The problem: Where does the string "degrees" appear in the listing below? Copy every line where it does.

Available data:
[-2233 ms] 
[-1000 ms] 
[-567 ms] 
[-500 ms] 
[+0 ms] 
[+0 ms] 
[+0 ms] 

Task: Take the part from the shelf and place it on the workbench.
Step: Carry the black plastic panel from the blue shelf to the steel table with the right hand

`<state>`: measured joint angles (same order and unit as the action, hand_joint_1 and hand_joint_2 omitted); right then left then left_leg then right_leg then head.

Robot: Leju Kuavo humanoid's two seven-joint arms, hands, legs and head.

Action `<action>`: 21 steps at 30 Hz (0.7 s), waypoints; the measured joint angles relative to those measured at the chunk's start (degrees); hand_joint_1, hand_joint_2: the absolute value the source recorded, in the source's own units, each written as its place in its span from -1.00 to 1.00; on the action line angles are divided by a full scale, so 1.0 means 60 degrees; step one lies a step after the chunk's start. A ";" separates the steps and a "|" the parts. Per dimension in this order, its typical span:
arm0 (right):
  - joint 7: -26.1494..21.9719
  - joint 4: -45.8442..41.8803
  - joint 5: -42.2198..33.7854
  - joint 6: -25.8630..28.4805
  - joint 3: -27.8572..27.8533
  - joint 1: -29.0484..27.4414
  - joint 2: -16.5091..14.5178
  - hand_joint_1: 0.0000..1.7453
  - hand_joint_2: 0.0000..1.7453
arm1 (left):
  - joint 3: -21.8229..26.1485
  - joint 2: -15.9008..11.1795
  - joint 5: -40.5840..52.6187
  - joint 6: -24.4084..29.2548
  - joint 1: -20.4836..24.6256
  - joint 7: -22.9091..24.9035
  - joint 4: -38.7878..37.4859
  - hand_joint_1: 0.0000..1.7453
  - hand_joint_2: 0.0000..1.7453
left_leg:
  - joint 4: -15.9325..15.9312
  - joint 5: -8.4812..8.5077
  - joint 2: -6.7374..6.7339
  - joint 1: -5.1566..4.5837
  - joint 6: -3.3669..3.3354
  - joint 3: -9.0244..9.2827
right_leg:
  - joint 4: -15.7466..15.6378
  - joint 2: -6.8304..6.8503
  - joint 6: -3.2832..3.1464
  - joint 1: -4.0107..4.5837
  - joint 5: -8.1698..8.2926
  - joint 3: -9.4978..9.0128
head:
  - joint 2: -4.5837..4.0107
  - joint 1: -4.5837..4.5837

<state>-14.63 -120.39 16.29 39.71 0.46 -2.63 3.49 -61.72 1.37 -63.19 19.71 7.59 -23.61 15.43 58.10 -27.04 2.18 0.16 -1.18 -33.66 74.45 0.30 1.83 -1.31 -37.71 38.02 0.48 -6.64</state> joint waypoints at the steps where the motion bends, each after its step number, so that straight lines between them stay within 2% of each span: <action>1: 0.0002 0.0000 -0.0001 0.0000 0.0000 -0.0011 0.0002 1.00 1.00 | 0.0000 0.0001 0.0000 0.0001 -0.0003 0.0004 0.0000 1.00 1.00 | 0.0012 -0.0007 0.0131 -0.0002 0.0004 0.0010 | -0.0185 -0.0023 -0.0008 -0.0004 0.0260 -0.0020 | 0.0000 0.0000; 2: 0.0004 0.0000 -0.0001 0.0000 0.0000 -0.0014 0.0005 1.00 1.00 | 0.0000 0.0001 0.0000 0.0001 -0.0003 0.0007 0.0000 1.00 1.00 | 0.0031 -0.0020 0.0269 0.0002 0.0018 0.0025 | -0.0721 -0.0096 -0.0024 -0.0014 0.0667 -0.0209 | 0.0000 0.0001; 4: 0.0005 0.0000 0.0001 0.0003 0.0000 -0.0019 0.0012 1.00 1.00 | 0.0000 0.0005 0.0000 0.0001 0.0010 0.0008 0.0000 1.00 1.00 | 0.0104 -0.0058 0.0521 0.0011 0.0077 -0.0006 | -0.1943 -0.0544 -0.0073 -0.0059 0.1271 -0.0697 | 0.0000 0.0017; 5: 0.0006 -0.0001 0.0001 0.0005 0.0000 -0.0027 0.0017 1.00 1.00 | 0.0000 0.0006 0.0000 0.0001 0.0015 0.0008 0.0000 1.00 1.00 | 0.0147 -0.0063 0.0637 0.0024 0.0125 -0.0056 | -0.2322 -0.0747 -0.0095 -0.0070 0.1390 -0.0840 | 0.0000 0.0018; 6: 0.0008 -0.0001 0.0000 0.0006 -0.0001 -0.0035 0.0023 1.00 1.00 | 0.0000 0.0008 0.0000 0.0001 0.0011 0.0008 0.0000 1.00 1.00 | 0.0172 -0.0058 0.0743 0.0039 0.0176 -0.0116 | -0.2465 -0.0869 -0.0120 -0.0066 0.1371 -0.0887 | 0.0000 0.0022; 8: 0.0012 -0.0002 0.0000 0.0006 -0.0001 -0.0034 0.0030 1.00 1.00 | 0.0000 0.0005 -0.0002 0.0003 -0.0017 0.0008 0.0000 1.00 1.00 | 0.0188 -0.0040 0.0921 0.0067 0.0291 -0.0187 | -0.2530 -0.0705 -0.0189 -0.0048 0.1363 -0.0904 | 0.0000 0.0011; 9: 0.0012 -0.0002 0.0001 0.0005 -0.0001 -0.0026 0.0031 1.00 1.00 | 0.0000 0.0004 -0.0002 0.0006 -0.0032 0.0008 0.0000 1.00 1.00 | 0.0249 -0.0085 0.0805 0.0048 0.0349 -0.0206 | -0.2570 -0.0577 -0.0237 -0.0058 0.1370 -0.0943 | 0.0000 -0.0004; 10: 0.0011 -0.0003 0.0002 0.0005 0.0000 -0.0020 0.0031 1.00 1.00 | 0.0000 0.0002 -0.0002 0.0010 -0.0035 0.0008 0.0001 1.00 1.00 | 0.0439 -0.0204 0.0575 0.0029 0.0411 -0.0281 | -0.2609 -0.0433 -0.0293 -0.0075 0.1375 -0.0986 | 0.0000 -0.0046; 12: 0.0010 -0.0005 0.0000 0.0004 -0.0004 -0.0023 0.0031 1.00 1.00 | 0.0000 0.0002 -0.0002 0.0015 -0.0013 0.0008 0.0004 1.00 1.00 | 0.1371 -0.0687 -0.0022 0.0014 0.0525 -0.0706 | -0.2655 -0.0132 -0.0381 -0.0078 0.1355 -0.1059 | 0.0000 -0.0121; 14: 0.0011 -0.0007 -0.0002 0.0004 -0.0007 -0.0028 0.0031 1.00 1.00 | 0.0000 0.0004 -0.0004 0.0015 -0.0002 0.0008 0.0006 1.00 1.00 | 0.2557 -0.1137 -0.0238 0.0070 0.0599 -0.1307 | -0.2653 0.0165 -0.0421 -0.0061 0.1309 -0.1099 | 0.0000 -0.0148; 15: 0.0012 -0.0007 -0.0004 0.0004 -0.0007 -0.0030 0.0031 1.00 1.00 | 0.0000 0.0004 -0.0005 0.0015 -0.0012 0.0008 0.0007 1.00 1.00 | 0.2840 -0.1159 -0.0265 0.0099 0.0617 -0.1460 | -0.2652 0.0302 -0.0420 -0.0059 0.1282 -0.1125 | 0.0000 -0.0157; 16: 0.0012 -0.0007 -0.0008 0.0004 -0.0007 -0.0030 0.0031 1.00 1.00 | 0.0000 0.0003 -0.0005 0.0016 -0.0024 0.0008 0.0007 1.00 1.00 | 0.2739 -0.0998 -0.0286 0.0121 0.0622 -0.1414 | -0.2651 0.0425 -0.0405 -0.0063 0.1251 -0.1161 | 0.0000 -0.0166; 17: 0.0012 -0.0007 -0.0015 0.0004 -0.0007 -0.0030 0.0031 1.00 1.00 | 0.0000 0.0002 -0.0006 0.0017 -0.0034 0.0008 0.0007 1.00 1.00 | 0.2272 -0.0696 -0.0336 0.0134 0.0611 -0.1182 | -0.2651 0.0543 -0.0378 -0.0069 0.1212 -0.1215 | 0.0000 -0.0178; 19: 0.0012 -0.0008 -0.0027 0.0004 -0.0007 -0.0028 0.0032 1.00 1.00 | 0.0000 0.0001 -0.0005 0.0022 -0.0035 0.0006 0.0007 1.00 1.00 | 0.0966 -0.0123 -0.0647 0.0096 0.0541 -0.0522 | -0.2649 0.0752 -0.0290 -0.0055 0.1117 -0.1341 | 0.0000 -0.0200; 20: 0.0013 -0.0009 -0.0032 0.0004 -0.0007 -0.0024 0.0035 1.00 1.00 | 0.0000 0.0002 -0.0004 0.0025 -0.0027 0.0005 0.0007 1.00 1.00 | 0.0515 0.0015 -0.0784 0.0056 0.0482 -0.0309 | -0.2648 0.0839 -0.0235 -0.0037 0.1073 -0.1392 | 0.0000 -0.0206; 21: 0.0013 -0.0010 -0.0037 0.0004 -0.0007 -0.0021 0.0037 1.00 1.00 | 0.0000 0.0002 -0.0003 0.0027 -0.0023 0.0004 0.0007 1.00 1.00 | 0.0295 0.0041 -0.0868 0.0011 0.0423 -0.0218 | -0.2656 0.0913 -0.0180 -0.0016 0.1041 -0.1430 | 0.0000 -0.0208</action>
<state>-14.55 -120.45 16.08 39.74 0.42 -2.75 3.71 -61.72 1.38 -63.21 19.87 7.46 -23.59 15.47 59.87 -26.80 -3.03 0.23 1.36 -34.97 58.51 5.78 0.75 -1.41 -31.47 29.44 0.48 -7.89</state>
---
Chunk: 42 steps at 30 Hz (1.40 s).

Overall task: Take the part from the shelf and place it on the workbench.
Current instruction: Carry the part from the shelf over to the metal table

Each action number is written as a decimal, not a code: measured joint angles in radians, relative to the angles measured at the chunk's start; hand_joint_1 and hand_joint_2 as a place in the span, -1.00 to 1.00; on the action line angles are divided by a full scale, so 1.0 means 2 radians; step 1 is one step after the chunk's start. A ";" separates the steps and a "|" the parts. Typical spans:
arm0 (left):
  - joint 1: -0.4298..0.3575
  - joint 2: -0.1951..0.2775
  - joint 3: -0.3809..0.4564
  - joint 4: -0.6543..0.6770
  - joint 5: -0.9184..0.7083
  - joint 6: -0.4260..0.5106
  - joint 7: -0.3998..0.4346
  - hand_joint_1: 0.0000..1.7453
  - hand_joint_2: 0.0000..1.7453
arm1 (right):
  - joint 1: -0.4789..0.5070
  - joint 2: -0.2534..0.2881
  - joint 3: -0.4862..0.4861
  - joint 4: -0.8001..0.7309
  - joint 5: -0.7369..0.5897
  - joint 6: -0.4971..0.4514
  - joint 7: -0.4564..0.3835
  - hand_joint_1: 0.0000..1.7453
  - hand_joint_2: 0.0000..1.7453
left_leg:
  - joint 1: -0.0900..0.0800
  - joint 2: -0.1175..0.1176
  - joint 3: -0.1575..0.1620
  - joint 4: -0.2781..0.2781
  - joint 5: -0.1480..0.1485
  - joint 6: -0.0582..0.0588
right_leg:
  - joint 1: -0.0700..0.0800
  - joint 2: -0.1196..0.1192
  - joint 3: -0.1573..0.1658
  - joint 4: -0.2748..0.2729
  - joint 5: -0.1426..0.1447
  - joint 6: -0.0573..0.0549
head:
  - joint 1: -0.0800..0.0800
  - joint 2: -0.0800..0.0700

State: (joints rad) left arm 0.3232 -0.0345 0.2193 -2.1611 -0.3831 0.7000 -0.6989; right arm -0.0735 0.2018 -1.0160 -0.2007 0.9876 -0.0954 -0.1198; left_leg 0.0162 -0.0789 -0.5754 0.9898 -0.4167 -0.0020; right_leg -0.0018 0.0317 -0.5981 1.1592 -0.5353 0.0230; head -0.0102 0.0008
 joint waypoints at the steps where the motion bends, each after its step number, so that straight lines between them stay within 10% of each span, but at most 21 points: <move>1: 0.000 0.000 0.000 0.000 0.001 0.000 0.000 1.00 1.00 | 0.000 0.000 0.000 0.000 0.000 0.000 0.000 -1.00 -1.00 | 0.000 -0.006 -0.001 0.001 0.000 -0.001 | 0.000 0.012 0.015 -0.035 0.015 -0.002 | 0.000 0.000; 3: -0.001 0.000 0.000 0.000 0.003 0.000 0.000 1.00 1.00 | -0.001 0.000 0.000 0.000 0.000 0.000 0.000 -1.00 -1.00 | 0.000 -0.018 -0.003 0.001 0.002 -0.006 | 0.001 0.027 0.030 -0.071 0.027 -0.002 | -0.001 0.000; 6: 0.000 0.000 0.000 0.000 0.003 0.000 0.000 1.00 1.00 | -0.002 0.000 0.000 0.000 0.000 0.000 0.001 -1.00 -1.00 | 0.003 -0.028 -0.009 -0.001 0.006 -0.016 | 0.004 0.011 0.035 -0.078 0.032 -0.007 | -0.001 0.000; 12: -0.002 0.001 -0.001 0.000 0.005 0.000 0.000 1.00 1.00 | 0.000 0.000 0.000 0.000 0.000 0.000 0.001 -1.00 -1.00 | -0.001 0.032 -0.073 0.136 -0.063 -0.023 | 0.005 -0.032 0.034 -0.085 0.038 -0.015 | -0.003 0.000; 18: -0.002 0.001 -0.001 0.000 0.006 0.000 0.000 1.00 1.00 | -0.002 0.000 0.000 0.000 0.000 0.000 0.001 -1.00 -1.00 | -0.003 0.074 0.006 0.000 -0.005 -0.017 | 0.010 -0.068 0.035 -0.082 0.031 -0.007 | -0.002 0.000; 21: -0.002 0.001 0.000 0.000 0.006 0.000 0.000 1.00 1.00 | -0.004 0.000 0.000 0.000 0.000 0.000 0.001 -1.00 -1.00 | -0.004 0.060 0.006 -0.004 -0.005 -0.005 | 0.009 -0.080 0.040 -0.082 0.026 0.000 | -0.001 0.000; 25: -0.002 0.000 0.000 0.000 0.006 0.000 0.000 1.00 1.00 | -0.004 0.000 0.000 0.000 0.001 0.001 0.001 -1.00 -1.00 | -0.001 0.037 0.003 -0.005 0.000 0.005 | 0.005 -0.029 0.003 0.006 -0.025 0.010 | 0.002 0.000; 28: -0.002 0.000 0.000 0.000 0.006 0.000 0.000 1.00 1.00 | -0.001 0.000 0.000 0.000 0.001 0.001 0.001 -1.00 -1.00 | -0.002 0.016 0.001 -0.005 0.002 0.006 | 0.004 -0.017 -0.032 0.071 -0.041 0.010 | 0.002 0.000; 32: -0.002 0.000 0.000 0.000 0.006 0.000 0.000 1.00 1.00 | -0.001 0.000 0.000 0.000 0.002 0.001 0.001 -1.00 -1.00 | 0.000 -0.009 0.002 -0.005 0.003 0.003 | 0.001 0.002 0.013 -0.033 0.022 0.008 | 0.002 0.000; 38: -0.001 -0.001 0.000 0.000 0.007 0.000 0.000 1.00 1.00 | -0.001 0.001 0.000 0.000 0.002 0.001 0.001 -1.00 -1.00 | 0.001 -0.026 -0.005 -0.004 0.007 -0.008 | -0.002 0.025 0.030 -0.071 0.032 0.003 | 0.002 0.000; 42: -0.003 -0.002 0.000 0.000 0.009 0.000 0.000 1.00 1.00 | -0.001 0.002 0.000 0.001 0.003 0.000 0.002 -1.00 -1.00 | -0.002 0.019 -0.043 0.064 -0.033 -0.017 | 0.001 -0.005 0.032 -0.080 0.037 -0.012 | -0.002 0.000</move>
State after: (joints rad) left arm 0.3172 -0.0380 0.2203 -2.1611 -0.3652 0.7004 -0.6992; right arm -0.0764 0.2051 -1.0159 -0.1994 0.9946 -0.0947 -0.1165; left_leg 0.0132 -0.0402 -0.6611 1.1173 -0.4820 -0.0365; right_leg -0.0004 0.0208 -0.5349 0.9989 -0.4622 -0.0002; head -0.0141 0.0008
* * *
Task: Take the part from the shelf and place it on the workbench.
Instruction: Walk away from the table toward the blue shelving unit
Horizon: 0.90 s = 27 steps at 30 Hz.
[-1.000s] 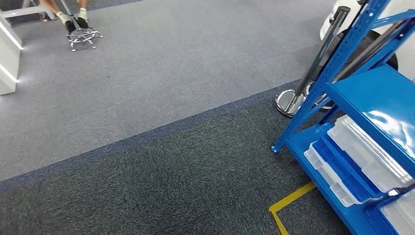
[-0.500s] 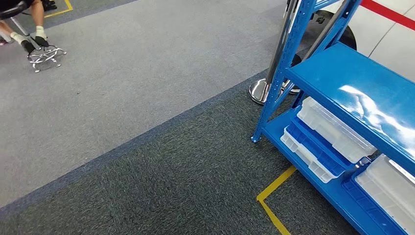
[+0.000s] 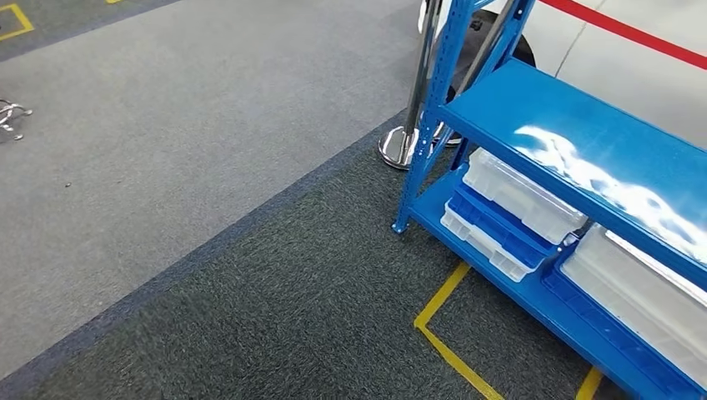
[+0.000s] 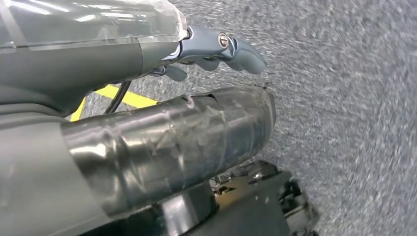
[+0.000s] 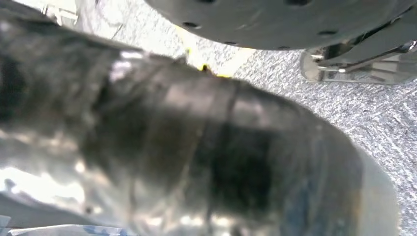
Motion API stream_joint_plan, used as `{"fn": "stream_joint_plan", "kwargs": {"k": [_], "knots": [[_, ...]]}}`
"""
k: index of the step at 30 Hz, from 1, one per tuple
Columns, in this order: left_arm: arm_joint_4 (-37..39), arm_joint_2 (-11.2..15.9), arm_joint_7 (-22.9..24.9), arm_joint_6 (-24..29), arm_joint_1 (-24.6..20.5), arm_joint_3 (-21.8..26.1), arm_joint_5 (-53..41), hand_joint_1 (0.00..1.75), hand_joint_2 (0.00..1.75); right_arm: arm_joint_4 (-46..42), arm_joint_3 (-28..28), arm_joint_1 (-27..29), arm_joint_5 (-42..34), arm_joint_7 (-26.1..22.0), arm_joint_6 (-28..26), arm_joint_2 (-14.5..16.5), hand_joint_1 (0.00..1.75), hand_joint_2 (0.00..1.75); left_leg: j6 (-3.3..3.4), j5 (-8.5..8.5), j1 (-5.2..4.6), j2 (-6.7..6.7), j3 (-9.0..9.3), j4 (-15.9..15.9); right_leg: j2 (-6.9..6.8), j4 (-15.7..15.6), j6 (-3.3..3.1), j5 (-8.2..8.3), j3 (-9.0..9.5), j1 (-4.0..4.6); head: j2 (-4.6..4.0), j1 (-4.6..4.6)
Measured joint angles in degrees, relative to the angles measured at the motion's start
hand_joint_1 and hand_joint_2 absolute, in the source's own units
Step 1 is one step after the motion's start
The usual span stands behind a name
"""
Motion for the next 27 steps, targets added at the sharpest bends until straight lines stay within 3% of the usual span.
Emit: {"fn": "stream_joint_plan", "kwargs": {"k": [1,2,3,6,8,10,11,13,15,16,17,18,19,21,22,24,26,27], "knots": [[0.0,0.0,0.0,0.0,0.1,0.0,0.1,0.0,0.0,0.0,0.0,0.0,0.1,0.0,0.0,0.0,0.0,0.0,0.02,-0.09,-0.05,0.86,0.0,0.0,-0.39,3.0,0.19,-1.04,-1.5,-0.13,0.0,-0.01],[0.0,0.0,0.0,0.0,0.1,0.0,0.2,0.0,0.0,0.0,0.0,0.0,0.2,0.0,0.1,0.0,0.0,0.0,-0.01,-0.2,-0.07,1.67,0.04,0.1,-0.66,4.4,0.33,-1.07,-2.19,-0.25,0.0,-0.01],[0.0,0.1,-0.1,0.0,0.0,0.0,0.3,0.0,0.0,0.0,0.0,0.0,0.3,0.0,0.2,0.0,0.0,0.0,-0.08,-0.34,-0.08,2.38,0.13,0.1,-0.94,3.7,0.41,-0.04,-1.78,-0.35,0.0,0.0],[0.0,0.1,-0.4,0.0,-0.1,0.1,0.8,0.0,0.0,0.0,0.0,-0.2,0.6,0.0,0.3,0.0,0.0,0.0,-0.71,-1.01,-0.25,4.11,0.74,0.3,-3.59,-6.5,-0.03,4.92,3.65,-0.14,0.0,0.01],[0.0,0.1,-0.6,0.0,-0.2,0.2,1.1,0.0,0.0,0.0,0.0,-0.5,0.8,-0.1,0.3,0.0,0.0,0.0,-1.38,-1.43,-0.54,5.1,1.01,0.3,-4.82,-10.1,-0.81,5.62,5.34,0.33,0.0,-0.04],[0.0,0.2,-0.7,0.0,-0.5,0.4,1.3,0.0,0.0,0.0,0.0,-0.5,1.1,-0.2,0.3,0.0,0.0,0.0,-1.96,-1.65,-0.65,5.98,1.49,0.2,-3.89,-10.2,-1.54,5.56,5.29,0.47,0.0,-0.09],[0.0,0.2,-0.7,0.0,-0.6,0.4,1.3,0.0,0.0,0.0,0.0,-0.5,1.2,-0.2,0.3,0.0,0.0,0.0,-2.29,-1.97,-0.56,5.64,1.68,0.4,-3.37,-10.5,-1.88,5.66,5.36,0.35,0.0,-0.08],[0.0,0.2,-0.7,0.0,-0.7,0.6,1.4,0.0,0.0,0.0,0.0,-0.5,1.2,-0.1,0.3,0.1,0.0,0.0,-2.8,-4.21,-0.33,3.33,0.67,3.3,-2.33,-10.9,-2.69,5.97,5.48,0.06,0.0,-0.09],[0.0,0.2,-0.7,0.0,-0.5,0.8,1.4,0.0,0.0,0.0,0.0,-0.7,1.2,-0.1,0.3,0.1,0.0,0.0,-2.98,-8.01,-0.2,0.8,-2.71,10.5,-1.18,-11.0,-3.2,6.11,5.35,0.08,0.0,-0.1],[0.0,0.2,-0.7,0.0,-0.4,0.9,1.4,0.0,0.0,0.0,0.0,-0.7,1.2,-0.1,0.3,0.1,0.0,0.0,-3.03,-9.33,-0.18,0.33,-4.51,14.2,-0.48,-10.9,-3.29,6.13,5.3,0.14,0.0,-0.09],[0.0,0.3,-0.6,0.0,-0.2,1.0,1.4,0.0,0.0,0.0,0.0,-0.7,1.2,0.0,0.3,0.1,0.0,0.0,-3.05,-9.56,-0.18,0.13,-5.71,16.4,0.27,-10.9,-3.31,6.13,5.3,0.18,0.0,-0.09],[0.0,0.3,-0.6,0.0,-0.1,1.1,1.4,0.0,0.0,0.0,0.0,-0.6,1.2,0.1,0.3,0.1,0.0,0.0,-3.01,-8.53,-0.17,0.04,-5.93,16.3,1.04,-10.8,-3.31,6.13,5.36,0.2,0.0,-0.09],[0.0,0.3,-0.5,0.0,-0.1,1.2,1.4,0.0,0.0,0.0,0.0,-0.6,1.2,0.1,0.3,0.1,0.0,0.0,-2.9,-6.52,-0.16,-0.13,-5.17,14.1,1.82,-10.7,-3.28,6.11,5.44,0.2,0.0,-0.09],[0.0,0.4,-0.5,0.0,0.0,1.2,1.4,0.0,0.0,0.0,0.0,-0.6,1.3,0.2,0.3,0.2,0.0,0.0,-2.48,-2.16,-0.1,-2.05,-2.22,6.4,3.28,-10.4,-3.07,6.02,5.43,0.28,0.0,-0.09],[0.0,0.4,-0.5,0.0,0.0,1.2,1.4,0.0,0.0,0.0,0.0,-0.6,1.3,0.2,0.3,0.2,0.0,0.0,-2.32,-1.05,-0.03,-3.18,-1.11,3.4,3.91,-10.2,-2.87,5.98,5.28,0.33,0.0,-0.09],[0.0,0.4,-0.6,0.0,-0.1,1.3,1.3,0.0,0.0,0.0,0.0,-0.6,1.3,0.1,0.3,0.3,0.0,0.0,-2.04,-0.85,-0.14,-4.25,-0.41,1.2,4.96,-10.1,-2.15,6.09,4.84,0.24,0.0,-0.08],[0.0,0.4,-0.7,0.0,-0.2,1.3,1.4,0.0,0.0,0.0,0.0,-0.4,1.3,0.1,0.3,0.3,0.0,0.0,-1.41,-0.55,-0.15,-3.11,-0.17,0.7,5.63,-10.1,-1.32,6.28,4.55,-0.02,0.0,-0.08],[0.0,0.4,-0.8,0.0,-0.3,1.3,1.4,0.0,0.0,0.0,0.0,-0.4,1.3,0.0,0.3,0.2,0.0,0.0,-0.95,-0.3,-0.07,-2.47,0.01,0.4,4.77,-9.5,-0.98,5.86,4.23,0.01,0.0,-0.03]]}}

Completed task:
Action `<action>`: 21 steps at 30 Hz (0.7 s), waypoints; the measured joint angles relative to those measured at the chunk's start (degrees); hand_joint_1, hand_joint_2: the absolute value the source recorded, in the source's own units, each written as its place in its span from -1.00 to 1.00; on the action line angles are divided by a full scale, so 1.0 means 60 degrees; step one lies a step after the chunk's start. A ";" separates the steps and a "|" the parts. Per dimension in this order, its typical span:
Measured joint angles in degrees, relative to the angles measured at the motion's start

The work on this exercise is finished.